- Born: Wilhelmine Mentzine Sissener 21 May 1848 Kongsvinger, Hedmark, Norway
- Died: 26 May 1899 (aged 51)
- Spouse: Anders Gulowsen ​(m. 1866)​
- Relatives: Valborg Seeberg (sister)
- Writing career
- Pen name: Waldemar Steen; Annar Mentz;

= Wilhelmine Gulowsen =

Norwegian writer (1848–1899)

Wilhelmine Mentzine Gulowsen (21 May 1848 – 26 May 1899) was a Norwegian author, poet, editor and translator.

== Early life ==
Wilhelmine Mentzine Sissener was born on 21 May 1848 in Kongsvinger to Captain Johan Peter Brandt Sissener and his first wife Oline Riiser. She was the sister of author Valborg Seeberg. On 2 December 1866, she married Anders Gulowsen.

== Career ==
Gulowsen's first independent publication was the poetry collection Strengeleg, published under the pseudonym Waldemar Steen and consists of a number of love poems written from a traditionally male perspective, in which she celebrates female beauty.

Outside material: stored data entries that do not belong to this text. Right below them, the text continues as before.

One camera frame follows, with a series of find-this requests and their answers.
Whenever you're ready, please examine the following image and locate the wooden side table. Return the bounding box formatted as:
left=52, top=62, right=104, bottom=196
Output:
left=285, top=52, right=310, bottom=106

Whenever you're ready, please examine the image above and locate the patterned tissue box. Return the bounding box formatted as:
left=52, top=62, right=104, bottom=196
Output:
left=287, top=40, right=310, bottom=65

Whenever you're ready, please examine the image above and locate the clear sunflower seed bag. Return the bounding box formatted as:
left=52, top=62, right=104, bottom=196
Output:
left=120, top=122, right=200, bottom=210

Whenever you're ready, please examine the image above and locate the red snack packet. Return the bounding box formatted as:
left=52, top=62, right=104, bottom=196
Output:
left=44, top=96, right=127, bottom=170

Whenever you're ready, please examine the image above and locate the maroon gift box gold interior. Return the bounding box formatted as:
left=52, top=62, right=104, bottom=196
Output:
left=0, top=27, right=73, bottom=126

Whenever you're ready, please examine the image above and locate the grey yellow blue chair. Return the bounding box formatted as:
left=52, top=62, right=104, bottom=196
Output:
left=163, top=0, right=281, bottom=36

In 1882, she published Mindeblade over fru Johanne Reimers, a book about actress Johanne Regine Reimers. That same year, Gulowsen became the editor of the culture-oriented weekly magazine Figaro, which she led from 1882 to 1883. She was also a cultural writer for several of the daily newspapers at the time.

Gulowsen embarked on several trips throughout Europe, which was reflected in her next releases. In 1884, she published Lidt om Recensionerne og Theatrene i Stockholm under the pseudonym Annar Mentz and in 1885 she released Alene med mange – reisebreve fra Frankrig, Italien og Schweitz, af den der har gjort turen.

== Later life and death ==
Gulowsen died on 26 May 1899, at the age of 51.